For the records below, print every one exactly, with nothing dropped.

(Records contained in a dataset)
▶

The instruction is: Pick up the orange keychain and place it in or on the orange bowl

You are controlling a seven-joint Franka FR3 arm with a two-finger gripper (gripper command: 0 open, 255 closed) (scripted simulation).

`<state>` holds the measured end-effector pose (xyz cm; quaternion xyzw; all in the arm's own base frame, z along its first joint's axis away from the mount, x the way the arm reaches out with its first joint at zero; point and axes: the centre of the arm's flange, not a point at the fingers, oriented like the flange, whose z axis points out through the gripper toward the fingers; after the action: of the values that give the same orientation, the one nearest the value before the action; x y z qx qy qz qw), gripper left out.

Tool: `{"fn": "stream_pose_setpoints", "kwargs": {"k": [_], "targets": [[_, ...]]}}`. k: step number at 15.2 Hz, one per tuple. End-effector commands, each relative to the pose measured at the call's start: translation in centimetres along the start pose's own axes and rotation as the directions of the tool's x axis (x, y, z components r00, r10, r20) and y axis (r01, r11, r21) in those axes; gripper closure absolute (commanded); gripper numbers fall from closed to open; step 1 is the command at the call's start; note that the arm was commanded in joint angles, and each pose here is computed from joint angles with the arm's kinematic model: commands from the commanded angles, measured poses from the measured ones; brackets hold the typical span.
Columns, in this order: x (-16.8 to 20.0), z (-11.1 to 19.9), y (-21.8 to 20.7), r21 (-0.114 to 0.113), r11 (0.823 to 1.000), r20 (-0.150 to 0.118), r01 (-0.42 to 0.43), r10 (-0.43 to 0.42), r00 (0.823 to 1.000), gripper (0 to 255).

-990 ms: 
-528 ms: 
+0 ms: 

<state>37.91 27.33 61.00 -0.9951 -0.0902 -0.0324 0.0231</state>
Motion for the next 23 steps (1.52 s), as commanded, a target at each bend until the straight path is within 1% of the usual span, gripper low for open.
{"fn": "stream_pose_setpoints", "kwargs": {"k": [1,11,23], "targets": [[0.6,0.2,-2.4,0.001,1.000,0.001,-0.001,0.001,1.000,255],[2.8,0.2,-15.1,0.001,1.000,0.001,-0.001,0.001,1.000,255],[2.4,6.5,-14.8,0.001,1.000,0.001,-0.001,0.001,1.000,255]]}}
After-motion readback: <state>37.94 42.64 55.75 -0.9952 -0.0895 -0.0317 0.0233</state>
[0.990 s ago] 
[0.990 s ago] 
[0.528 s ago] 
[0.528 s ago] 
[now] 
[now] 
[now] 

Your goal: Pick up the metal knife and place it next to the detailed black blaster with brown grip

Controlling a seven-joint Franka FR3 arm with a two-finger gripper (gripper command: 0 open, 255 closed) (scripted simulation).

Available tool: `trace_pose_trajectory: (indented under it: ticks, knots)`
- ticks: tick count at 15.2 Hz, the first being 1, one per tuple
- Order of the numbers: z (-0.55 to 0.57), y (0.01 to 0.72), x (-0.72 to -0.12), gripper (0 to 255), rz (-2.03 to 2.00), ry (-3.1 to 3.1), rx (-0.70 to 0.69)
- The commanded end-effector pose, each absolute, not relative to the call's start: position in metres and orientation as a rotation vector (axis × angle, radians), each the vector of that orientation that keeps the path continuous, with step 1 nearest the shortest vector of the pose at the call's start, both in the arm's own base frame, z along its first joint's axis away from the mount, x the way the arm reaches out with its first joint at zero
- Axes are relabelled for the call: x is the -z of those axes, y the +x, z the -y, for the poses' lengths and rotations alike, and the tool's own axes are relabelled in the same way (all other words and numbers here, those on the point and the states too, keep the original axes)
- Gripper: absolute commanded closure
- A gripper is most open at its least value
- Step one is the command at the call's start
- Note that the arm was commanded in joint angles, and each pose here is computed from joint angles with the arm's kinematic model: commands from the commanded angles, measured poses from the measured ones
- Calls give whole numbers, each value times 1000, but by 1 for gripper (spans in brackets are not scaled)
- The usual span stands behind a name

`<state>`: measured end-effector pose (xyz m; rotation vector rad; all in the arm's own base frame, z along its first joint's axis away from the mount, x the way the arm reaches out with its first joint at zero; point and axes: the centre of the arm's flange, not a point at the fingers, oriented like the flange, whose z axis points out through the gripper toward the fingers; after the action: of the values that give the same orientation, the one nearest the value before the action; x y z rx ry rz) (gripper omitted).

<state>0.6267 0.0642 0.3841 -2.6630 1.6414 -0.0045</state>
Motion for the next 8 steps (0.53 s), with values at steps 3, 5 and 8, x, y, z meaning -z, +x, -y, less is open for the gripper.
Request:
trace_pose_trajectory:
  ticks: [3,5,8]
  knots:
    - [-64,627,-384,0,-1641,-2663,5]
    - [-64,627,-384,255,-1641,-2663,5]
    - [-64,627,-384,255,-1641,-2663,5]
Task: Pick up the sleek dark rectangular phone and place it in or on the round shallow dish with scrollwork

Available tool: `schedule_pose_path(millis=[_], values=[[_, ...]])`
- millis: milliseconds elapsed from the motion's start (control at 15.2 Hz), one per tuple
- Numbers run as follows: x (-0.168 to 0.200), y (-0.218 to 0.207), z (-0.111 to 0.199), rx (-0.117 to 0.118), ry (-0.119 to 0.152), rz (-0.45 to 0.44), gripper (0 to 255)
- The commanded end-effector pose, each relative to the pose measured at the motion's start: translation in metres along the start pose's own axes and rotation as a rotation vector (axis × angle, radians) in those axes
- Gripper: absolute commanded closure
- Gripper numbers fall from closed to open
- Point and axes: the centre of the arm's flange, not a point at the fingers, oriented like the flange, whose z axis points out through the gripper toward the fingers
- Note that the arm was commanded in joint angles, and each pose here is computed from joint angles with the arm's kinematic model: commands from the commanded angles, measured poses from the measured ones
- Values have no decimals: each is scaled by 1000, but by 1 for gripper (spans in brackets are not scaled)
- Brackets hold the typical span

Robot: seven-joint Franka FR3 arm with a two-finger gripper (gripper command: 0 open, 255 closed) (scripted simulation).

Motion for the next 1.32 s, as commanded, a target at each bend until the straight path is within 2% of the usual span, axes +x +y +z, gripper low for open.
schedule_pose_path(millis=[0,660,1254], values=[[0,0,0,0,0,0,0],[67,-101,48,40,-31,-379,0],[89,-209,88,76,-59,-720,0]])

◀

» ANSWER SECTION
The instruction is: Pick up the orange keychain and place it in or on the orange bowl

You are controlling a seven-joint Franka FR3 arm with a two-finger gripper (gripper command: 0 open, 255 closed) (scripted simulation).

`<state>` holds the measured end-effector pose (xyz cm; quaternion xyzw; all in the arm's own base frame, z along its first joint's axis away from the mount, x the way the arm reaches out with its first joint at zero; point and axes: the centre of the arm's flange, not a point at the fingers, oriented like the flange, whose z axis points out through the gripper toward the fingers; after the action: of the values that give the same orientation, the one nearest the value before the action; x y z qx qy qz qw), gripper left out.

Tool: `{"fn": "stream_pose_setpoints", "kwargs": {"k": [_], "targets": [[_, ...]]}}`. k: step number at 15.2 Hz, one per tuple. End-effector commands, each relative to the pose measured at the call's start: translation in centimetres along the start pose's own axes and rotation as the directions of the tool's x axis (x, y, z components r00, r10, r20) and y axis (r01, r11, r21) in those axes; gripper closure absolute (commanded); gripper numbers fall from closed to open; step 1 is the command at the call's start; note that the arm was commanded in joint angles, and each pose here is computed from joint angles with the arm's kinematic model: commands from the commanded angles, measured poses from the measured ones; brackets hold the typical span.
Columns, in this order: x (-16.8 to 20.0), z (-11.1 to 19.9), y (-21.8 to 20.7), r21 (-0.114 to 0.113), r11 (0.823 to 1.000), r20 (-0.150 to 0.118), r01 (-0.42 to 0.43), r10 (-0.43 to 0.42), r00 (0.823 to 1.000), gripper (0 to 255).

-990 ms: 
-528 ms: 
+0 ms: 

<state>37.91 27.33 61.00 -0.9951 -0.0902 -0.0324 0.0231</state>
Motion for the next 23 steps (1.52 s), as commanded, a target at each bend until the straight path is within 1% of the usual span, gripper low for open.
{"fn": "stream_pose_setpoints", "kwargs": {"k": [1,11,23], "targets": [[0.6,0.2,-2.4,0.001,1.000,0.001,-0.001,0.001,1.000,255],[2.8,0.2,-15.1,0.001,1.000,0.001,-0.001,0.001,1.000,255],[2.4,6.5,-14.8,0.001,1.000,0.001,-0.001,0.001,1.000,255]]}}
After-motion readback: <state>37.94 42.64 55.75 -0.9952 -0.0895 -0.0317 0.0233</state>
[0.990 s ago] 
[0.990 s ago] 
[0.528 s ago] 
[0.528 s ago] 
[now] 
[now] 
[now] 

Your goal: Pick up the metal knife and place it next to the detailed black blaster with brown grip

Controlling a seven-joint Franka FR3 arm with a two-finger gripper (gripper command: 0 open, 255 closed) (scripted simulation).

Available tool: `trace_pose_trajectory: (indented under it: ticks, knots)`
- ticks: tick count at 15.2 Hz, the first being 1, one per tuple
- Order of the numbers: z (-0.55 to 0.57), y (0.01 to 0.72), x (-0.72 to -0.12), gripper (0 to 255), rz (-2.03 to 2.00), ry (-3.1 to 3.1), rx (-0.70 to 0.69)
- The commanded end-effector pose, each absolute, not relative to the call's start: position in metres and orientation as a rotation vector (axis × angle, radians), each the vector of that orientation that keeps the path continuous, with step 1 nearest the shortest vector of the pose at the call's start, both in the arm's own base frame, z along its first joint's axis away from the mount, x the way the arm reaches out with its first joint at zero
- Axes are relabelled for the call: x is the -z of those axes, y the +x, z the -y, for the poses' lengths and rotations alike, and the tool's own axes are relabelled in the same way (all other words and numbers here, those on the point and the states too, keep the original axes)
- Gripper: absolute commanded closure
- A gripper is most open at its least value
- Step one is the command at the call's start
- Note that the arm was commanded in joint angles, and each pose here is computed from joint angles with the arm's kinematic model: commands from the commanded angles, measured poses from the measured ones
- Calls give whole numbers, each value times 1000, but by 1 for gripper (spans in brackets are not scaled)
- The usual span stands behind a name

`<state>`: measured end-effector pose (xyz m; rotation vector rad; all in the arm's own base frame, z along its first joint's axis away from the mount, x the way the arm reaches out with its first joint at zero; point and axes: the centre of the arm's flange, not a point at the fingers, oriented like the flange, whose z axis points out through the gripper toward the fingers; after the action: of the values that give the same orientation, the one nearest the value before the action; x y z rx ry rz) (gripper omitted).

<state>0.6267 0.0642 0.3841 -2.6630 1.6414 -0.0045</state>
Motion for the next 8 steps (0.53 s), with values at steps 3, 5 and 8, x, y, z meaning -z, +x, -y, less is open for the gripper.
Request:
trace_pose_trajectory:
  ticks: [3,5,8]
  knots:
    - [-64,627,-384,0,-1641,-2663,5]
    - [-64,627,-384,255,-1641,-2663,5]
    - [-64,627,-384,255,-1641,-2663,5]
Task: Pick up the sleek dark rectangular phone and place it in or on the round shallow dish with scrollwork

Available tool: `schedule_pose_path(millis=[_], values=[[_, ...]])`
- millis: milliseconds elapsed from the motion's start (control at 15.2 Hz), one per tuple
- Numbers run as follows: x (-0.168 to 0.200), y (-0.218 to 0.207), z (-0.111 to 0.199), rx (-0.117 to 0.118), ry (-0.119 to 0.152), rz (-0.45 to 0.44), gripper (0 to 255)
- The commanded end-effector pose, each relative to the pose measured at the motion's start: translation in metres along the start pose's own axes and rotation as a rotation vector (axis × angle, radians) in those axes
- Gripper: absolute commanded closure
- Gripper numbers fall from closed to open
- Point and axes: the centre of the arm's flange, not a point at the fingers, oriented like the flange, whose z axis points out through the gripper toward the fingers
- Note that the arm was commanded in joint angles, and each pose here is computed from joint angles with the arm's kinematic model: commands from the commanded angles, measured poses from the measured ones
- Values have no decimals: each is scaled by 1000, but by 1 for gripper (spans in brackets are not scaled)
- Brackets hold the typical span

Robot: seven-joint Franka FR3 arm with a two-finger gripper (gripper command: 0 open, 255 closed) (scripted simulation).

Motion for the next 1.32 s, as commanded, a target at each bend until the straight path is within 2% of the usual span, axes +x +y +z, gripper low for open.
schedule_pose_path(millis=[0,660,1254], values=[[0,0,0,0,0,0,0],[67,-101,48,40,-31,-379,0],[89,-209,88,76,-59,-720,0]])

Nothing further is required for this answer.